As it turned out, the answer for Texas counties that wanted to require people to wear face masks in public was there all along. All they needed to do was read between the lines and decipher Gov. Greg Abbott's winks, nods and vague gestures.
On Wednesday morning, Bexar County Judge Nelson Wolff issued an order that tried to thread a fine needle. The order required businesses in the county to require their customers and staff to wear masks when they're on the premises. Any business that failed to do so could be subject to a $1,000 fine.
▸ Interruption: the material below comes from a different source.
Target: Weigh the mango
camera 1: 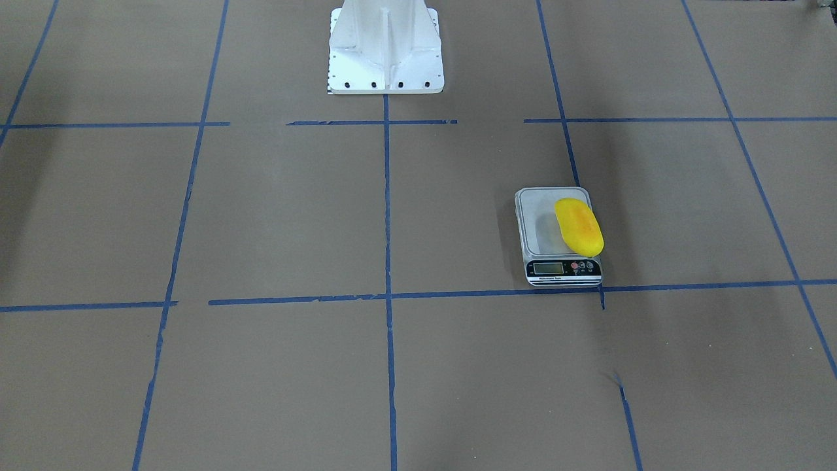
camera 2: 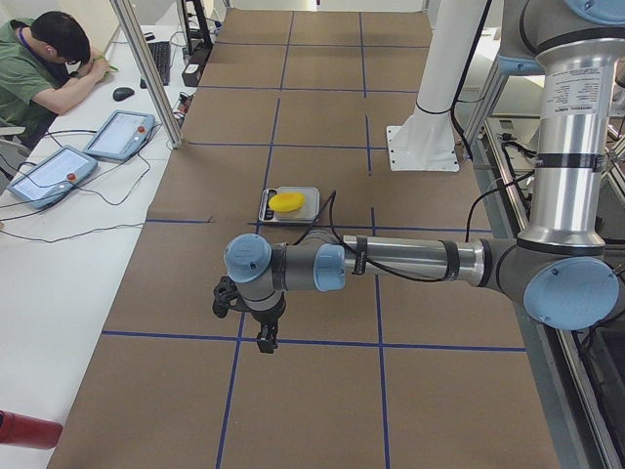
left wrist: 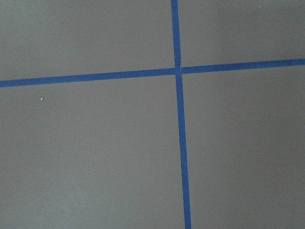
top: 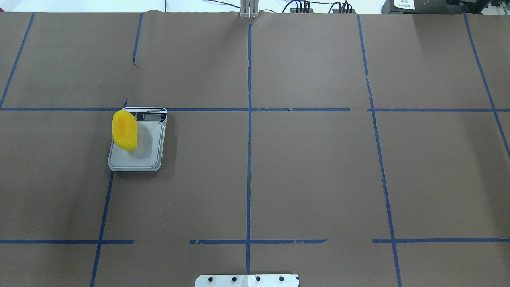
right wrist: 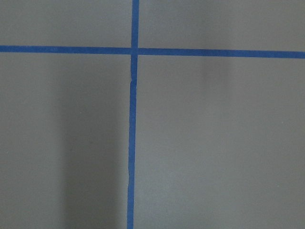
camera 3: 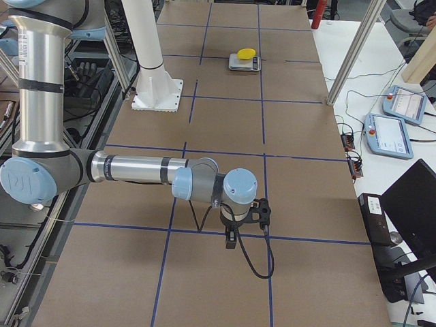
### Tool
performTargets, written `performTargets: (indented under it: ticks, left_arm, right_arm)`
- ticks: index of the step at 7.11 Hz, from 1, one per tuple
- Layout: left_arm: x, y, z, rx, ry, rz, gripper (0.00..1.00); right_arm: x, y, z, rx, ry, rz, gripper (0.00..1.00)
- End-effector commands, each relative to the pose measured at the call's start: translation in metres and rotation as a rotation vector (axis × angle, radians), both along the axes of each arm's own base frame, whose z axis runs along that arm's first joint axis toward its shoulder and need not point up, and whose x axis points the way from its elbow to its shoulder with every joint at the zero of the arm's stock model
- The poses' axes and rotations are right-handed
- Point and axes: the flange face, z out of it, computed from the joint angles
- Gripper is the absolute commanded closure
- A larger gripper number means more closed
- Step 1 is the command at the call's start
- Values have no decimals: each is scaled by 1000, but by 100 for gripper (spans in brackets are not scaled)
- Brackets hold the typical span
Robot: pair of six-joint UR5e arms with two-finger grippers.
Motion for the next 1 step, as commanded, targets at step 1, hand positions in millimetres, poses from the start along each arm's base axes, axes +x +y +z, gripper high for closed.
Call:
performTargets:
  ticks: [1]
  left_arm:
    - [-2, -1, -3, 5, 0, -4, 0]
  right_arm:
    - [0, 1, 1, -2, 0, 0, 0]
What the order didn't do, though, was outline any penalties for customers who refused to wear masks.
In a press conference Wednesday, Wolff acknowledged the county was trying to find a backdoor around Abbott's statewide executive order, which bars counties from enacting mask requirements beyond those laid out in the statewide order.
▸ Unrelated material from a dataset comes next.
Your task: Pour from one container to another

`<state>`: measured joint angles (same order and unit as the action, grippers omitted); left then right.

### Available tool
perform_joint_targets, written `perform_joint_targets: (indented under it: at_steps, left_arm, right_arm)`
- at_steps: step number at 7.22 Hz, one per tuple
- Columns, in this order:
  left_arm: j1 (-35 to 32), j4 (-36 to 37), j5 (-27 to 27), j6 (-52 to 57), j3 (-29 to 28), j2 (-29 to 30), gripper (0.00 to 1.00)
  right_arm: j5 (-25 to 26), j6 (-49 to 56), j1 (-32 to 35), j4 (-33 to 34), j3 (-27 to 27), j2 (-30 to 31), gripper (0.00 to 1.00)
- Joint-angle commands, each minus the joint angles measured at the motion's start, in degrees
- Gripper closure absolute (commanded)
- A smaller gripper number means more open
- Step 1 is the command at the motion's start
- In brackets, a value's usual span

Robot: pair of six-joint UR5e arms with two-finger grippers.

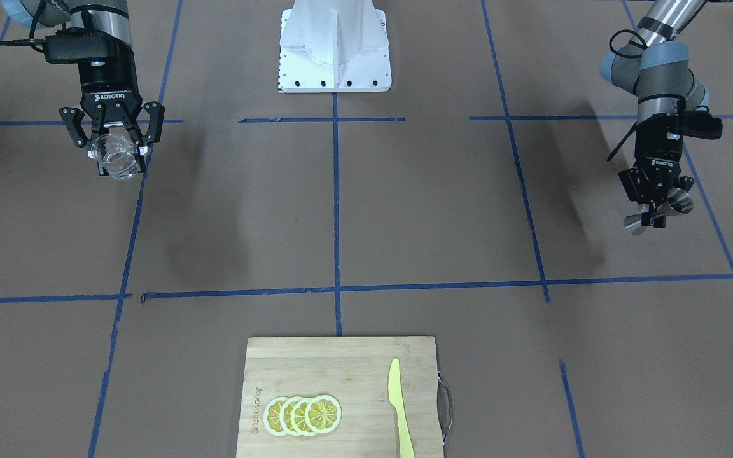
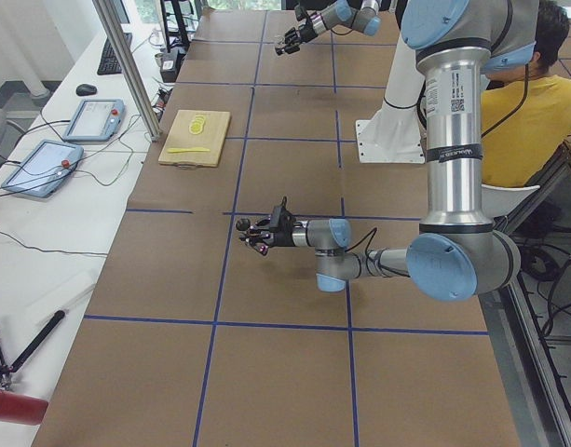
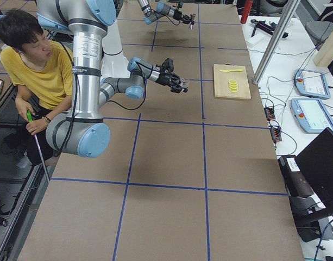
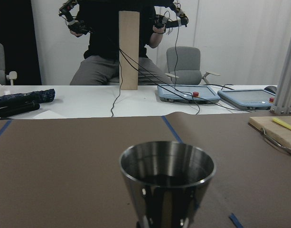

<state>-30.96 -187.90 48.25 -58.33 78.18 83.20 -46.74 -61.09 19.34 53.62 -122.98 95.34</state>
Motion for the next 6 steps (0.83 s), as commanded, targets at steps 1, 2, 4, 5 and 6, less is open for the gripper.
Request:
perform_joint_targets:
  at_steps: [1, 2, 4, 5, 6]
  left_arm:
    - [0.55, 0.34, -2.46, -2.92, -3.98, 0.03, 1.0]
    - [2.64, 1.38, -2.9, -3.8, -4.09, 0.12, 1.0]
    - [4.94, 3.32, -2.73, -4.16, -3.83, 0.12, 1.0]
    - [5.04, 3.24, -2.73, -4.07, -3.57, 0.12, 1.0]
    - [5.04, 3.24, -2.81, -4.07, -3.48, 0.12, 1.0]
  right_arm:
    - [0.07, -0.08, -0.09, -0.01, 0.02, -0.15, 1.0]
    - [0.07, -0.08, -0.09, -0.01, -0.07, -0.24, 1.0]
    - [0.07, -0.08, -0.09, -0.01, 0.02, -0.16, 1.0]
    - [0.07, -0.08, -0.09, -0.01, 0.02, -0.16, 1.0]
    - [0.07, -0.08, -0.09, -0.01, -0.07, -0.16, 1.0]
"The action that I'm taking today may be pushing the legal bounds a little bit, but our attorneys believe we can defend this order in court," he said.
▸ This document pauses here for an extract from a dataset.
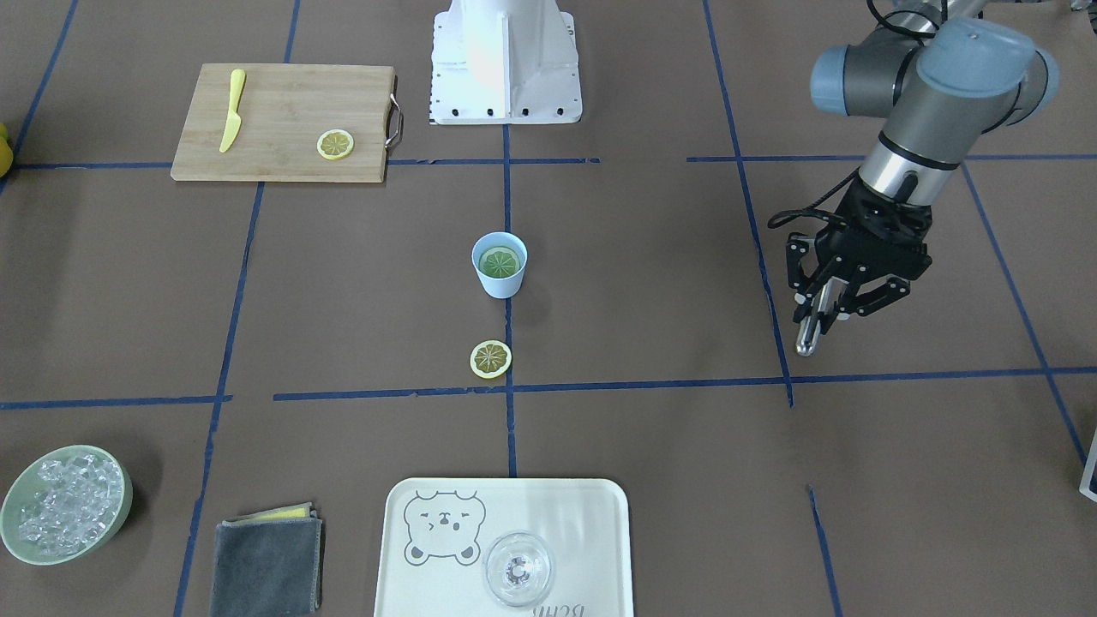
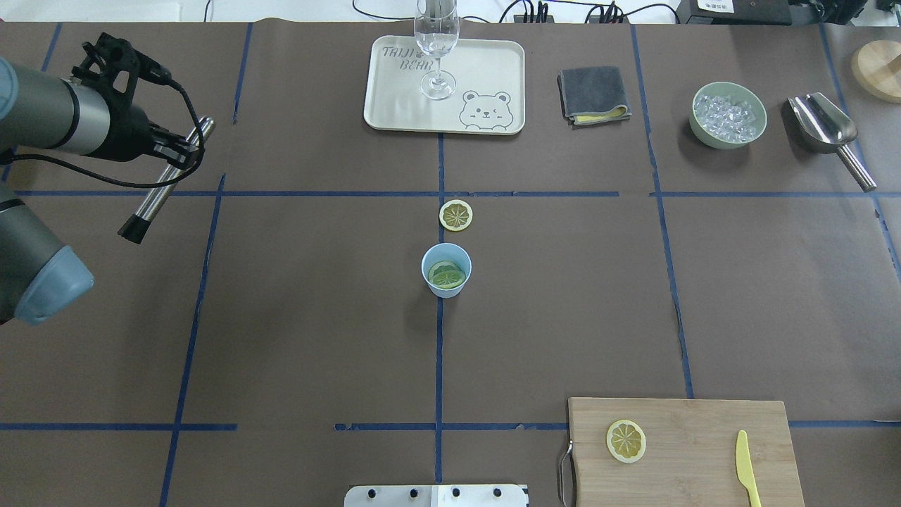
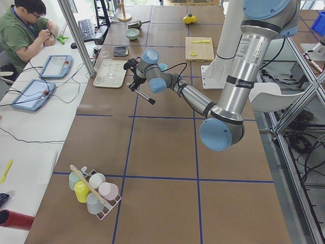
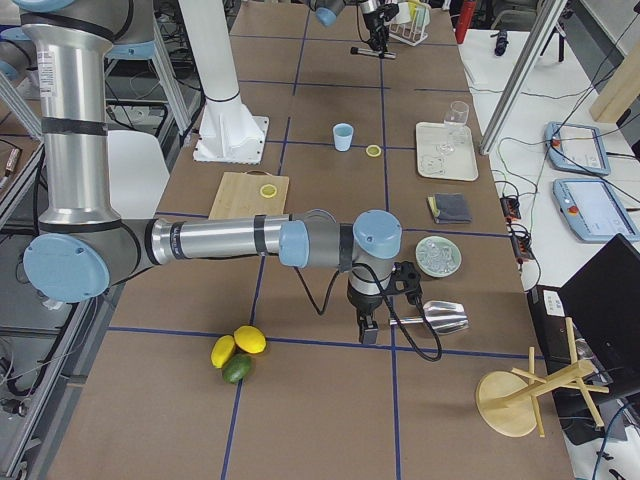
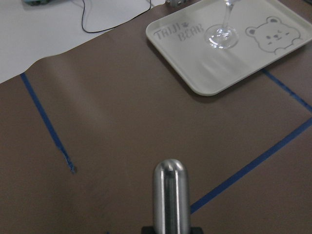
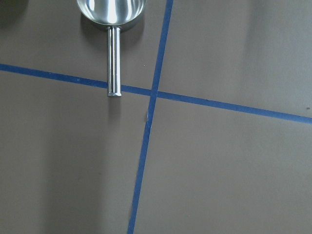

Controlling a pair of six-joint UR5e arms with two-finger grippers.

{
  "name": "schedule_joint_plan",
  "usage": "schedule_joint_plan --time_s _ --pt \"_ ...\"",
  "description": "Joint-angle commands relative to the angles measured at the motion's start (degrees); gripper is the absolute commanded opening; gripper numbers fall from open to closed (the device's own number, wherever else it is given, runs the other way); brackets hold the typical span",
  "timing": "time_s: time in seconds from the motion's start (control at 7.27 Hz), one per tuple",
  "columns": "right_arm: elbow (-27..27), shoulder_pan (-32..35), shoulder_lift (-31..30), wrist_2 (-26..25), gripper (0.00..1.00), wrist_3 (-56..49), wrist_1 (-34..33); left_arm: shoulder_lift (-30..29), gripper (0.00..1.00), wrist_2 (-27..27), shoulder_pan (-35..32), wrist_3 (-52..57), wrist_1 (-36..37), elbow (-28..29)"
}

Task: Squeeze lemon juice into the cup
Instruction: 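Carry the muddler back to its spot and lower it to the table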

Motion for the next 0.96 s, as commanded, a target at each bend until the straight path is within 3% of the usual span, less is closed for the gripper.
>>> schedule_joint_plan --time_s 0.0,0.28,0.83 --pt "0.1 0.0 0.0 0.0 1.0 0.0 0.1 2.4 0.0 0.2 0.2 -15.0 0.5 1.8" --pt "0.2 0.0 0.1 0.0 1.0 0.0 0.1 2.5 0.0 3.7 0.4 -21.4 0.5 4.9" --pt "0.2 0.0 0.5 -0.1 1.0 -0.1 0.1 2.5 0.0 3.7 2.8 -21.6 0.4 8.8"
As it turned out, they wouldn't need to. On Wednesday afternoon, Abbott gave the county order his blessing and congratulated officials there on cracking his clever riddle.
"There has been a plan in place all along," Abbott told KWTX. "All that was needed was for local officials to actually read the plan that was issued by the state of Texas."
Evidently the solution wasn't as obvious as Abbott let on, because it's created a drawn-out battle between city and county officials across the state who wanted to enact face mask requirements in order to help stop the spread of COVID-19 and state officials who wouldn't allow it.
In April, Dallas County rolled out an executive order requiring anyone 2 years of age or older to wear a mask when going into an essential business or riding public transportation. Then, in May, Texas Attorney General Ken Paxton sent a letter to county officials warning them that the order was unlawful because Abbott's statewide order superseded it.
On Wednesday afternoon, Dallas County Judge Clay Jenkins said the county may soon follow Bexar County's lead.
“I’m pleased that the governor has changed his mind," Jenkins said. "I’m asking our county lawyers and business leaders to look at this and plan to make a proposal for the commissioner’s court to look at very soon.”
Since the pandemic reached North Texas in March, 2,029 Texans have died of the novel coronavirus, according to Texas Health and Human Services.